HT1 in humans usually appears during infancy, and it is often treatable with a medicine called nitisinone and a strict diet. However, when treatments fail, patients are at risk of liver failure or liver cancer. Prenatal treatment could open a door to disease prevention, for HT1 and potentially for other congenital disorders.

“Our ultimate goal is to translate the approach used in these proof of concept studies to treat severe diseases diagnosed early in pregnancy,” said study co-leader William H. Peranteau, MD, a pediatric and fetal surgeon in CHOP’s Center for Fetal Diagnosis and Treatment. “We hope to broaden this strategy to intervene prenatally in congenital diseases that currently have no effective treatment for most patients, and result in death or severe complications in infants.”

“We used base editing to turn off the effects of a disease-causing genetic mutation,” said study co-leader Kiran Musunuru, MD, PhD, MPH, an associate professor of Cardiovascular Medicine at Penn. “We also plan to use the same base-editing technique not just to disrupt a mutation’s effects, but to directly correct the mutation.” Musunuru is an expert in gene-editing technology and previously showed that it can be used to reduce cholesterol and fat levels in the blood, which could lead to the development of a “vaccination” to prevent cardiovascular disease.

In this study, the scientists used base editor 3 (BE3), which takes clustered regularly interspersed short palindromic repeats (CRISPR), joins it with a modified CRISPR-associated protein 9 to form a partially active version of the CRISPR-Cas 9 tool, and harnesses it as a homing device to carry an enzyme to a highly specific genetic location in the liver cells of fetal mice. The enzyme chemically modified the targeted genetic sequence, changing one type of DNA base to another. BE3 is potentially safer than CRISPR-Cas9, because it does not fully cut the DNA molecule and leave it vulnerable to unanticipated errors when the cut is repaired, as has been seen with the CRISPR-Cas9 tool.

After birth, the mice in the study carried stable amounts of edited liver cells for up to three months after the prenatal treatment, with no evidence of unwanted, off-target editing at other DNA sites. In the subgroup of the mice bioengineered to model HT1, BE3 improved liver function and preserved survival. The BE3-treated mice were also healthier than mice receiving nitisinone, the current first-line treatment for HT1 patients.
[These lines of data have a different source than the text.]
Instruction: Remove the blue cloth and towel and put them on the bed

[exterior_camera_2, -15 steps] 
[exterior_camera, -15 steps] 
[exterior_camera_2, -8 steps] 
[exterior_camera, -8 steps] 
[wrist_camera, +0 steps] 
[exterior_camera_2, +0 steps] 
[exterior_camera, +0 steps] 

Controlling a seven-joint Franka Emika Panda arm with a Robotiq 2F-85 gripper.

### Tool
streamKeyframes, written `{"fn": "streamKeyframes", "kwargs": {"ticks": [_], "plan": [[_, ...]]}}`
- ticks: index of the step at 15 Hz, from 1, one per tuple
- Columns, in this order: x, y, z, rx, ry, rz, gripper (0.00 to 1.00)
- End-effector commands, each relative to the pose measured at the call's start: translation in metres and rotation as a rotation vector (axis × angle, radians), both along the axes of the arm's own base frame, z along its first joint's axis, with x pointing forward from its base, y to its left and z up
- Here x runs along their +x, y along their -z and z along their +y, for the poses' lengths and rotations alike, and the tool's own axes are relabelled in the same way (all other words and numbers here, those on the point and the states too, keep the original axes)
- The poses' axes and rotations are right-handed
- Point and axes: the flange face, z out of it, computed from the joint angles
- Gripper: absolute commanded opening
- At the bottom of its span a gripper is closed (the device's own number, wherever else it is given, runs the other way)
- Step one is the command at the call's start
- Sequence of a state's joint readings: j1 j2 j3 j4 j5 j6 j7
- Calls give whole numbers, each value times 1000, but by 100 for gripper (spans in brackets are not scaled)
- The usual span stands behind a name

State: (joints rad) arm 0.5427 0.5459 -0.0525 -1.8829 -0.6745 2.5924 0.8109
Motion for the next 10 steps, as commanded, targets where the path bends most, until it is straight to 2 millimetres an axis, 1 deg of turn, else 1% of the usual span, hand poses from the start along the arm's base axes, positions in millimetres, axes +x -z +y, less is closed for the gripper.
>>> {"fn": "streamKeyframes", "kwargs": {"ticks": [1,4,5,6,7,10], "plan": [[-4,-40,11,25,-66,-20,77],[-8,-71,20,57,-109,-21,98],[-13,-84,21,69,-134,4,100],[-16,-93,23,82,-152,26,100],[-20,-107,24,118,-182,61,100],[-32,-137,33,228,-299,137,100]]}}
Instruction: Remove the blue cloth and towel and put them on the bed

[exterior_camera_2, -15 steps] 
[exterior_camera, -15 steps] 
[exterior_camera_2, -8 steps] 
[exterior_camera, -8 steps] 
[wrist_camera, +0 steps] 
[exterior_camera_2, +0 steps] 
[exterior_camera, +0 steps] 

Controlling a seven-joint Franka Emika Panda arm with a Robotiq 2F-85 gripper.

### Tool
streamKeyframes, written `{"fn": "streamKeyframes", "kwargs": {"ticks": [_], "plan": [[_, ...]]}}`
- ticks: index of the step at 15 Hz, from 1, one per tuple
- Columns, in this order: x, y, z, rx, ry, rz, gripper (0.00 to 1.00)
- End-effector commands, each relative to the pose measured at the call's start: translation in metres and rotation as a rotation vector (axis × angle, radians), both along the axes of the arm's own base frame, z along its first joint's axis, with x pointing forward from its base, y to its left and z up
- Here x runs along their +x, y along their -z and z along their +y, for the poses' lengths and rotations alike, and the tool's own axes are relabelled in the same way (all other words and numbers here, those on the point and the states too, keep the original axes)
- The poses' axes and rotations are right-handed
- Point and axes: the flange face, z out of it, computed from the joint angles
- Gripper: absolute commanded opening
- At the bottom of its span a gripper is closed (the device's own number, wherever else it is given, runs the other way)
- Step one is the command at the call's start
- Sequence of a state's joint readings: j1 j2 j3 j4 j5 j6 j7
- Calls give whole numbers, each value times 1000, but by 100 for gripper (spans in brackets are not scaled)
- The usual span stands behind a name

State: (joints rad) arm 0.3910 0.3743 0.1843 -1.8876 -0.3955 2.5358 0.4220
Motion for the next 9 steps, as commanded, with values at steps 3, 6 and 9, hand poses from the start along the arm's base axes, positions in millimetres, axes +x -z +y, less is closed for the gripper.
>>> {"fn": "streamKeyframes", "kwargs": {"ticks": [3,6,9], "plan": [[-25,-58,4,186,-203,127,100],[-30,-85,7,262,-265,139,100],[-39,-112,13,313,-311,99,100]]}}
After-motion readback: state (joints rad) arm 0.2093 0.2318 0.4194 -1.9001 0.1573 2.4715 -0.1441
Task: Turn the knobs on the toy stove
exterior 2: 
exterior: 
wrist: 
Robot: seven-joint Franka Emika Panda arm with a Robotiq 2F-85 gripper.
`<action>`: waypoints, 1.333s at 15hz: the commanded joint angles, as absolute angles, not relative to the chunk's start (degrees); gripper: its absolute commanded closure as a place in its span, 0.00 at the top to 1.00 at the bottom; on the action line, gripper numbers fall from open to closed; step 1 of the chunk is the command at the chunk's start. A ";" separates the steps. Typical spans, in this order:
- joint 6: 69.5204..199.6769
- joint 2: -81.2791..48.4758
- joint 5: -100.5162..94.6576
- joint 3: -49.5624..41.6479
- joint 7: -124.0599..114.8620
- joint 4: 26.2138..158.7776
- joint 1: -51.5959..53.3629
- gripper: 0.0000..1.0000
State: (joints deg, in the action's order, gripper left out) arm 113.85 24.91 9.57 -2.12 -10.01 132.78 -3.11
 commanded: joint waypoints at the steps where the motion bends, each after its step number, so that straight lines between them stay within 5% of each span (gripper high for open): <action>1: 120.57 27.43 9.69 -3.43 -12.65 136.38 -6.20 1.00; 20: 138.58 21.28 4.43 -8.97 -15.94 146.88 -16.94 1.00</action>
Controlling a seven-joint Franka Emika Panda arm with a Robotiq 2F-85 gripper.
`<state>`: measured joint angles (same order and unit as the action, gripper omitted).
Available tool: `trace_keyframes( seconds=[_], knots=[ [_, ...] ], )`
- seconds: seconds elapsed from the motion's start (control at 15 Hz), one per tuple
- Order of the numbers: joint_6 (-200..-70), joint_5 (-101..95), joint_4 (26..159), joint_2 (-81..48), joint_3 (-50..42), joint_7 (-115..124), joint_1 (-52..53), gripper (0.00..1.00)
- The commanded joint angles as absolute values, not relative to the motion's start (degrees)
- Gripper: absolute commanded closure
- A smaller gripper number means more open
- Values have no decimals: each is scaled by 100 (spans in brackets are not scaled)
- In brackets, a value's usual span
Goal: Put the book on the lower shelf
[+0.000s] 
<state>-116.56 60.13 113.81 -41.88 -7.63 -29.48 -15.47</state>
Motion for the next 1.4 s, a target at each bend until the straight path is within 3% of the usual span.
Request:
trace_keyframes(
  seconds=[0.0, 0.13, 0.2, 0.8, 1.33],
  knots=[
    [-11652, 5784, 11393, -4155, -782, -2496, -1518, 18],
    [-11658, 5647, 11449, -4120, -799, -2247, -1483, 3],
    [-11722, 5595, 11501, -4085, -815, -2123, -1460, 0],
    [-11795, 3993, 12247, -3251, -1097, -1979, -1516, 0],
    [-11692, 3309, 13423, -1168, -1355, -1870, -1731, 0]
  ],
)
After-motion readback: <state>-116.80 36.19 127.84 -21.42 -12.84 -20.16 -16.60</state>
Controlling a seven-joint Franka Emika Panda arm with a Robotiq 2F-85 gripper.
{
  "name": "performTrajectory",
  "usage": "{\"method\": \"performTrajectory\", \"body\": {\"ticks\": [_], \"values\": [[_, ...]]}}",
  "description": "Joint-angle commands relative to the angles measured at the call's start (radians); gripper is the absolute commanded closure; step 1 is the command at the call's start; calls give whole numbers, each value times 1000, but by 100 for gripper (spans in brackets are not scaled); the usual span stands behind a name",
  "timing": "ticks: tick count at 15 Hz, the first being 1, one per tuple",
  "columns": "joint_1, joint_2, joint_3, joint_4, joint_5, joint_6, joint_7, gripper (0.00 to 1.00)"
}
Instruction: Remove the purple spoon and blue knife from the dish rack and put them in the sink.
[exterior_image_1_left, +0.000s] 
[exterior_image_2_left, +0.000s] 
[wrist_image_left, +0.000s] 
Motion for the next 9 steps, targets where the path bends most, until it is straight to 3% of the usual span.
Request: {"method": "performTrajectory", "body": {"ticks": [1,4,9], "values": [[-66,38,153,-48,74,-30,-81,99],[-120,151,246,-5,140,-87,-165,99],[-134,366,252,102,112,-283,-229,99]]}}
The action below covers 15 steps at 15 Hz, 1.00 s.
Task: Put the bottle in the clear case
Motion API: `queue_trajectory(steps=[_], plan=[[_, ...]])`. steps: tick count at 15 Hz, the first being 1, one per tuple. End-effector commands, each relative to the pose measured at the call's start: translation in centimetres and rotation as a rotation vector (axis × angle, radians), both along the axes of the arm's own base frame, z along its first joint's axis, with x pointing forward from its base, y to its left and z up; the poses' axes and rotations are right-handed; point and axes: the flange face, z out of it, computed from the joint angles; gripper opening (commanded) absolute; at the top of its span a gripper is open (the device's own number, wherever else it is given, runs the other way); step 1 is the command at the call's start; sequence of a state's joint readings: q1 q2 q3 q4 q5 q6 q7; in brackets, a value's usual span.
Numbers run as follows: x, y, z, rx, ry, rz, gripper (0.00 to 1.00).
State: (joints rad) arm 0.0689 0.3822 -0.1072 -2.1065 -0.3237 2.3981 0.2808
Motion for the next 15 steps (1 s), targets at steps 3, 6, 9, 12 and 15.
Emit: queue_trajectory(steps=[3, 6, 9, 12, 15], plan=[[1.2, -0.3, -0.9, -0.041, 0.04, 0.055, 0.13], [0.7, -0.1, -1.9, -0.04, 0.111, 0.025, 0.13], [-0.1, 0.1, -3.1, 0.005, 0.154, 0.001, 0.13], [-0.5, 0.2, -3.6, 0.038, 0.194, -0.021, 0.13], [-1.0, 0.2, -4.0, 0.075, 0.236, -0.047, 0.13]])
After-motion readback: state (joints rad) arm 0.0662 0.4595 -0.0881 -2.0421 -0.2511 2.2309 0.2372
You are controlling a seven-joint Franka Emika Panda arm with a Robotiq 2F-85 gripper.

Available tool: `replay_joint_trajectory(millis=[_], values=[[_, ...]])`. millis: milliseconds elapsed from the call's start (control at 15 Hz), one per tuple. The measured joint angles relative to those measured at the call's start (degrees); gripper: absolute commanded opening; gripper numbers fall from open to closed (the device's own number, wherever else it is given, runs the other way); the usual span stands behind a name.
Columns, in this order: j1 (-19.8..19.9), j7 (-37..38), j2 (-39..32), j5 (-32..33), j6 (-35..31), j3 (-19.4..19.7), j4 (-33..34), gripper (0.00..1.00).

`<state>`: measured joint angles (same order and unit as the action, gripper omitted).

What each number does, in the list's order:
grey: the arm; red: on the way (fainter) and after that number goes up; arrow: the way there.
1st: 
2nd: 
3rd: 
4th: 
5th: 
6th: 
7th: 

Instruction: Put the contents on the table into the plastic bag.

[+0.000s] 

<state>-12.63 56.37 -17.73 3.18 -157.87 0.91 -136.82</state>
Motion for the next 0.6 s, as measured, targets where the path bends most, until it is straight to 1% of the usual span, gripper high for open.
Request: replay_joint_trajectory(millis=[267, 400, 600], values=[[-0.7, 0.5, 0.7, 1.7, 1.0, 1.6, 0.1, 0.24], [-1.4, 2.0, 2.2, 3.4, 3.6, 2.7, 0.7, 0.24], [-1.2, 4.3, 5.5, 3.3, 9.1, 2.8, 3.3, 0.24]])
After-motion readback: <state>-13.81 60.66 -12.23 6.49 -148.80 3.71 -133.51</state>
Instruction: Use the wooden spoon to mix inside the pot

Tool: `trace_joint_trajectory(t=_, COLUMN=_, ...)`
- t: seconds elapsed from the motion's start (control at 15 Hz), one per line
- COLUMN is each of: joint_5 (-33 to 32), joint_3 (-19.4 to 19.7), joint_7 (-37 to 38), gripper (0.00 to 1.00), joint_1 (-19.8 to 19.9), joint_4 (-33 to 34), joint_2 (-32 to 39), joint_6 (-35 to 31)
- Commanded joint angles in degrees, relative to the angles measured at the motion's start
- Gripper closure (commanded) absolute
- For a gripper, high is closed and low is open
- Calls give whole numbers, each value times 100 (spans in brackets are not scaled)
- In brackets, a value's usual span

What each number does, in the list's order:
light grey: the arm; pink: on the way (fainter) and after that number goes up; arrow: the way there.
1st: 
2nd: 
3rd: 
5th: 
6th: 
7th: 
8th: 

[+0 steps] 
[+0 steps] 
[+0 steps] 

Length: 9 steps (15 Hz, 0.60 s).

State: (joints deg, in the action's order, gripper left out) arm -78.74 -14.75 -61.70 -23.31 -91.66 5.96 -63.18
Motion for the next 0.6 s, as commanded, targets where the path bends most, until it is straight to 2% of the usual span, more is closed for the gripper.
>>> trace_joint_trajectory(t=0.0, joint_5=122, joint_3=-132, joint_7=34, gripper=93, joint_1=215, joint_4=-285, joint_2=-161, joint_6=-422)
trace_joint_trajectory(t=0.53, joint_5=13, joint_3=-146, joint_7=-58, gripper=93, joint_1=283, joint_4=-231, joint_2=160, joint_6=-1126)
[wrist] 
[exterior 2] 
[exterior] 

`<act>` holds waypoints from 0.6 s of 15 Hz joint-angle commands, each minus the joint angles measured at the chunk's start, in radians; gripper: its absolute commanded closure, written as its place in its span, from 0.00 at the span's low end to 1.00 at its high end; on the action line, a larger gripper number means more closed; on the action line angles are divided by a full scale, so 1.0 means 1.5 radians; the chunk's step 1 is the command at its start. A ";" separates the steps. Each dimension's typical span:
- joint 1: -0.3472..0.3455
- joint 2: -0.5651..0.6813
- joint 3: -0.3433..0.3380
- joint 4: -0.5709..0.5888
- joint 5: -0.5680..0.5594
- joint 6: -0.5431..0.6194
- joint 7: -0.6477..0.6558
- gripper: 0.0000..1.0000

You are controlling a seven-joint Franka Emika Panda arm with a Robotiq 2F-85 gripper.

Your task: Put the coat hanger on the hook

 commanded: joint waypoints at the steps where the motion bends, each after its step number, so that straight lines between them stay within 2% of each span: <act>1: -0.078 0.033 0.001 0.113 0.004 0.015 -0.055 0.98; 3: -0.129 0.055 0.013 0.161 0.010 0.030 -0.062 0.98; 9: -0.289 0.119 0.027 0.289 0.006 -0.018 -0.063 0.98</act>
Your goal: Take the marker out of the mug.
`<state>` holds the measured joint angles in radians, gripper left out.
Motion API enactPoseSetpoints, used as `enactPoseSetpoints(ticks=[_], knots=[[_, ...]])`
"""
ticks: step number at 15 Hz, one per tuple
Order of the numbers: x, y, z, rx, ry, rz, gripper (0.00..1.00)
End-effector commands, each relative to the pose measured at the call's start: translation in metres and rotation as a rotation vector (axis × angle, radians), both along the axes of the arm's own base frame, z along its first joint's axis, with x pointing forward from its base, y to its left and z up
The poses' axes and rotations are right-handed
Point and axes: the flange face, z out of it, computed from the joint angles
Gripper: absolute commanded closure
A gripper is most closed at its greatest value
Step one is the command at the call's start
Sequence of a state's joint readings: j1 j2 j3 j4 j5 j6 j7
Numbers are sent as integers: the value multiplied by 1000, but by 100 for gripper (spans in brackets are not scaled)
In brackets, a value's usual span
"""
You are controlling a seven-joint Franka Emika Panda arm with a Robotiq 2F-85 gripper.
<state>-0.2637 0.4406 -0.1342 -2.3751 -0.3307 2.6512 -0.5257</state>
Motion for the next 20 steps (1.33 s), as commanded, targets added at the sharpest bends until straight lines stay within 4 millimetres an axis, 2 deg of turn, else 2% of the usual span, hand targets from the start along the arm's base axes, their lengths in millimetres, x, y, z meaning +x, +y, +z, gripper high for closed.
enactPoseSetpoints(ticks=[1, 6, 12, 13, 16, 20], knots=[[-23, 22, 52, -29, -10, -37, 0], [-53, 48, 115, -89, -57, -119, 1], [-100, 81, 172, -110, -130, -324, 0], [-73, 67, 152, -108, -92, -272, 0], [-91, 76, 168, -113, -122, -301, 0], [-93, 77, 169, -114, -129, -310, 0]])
To deliver CRISPR-Cas9 and BE3, the scientists used adenovirus vectors, which have often been used in gene therapy experiments. Because previous gene therapy research has shown that adenovirus vectors may cause unintended and sometimes deleterious responses from the host’s immune system, the team is investigating alternate delivery methods such as lipid nanoparticles, which are less likely to stimulate unwanted immune responses.

A future direction for the team, in addition to using base editing to directly correct disease-causing mutations, will be to investigate its application to other diseases, including those based in organs beyond the liver.

“A significant amount of work needs to be done before prenatal gene editing can be translated to the clinic, including investigations into more clinically relevant delivery mechanisms and ensuring the safety of this approach,” said Peranteau, who added, “Nonetheless, we are excited about the potential of this approach to treat genetic diseases of the liver and other organs for which few therapeutic options exist.”

Funding for this work came from the National Institutes of Health (HL007843, HL118744, HL126875, TR001878), the UPenn Orphan Disease Center, the Winkelman Family Fund in Cardiovascular Innovation, and family gifts to Children’s Hospital of Philadelphia.

Advantages of prenatal gene editing

  1. The small size of the fetus allows you to maximize the therapeutic dose of the gene editing
  2. Immunological immaturity of the fetus
  3. The target cells that are edited — the progenitor cells — are more abundant in a fetus compared to after birth and will multiply throughout the life of the individual

Avery C. Rossidis, et al, “In utero CRISPR-mediated therapeutic editing of metabolic genes,” Nature Medicine, online Oct. 8, 2018.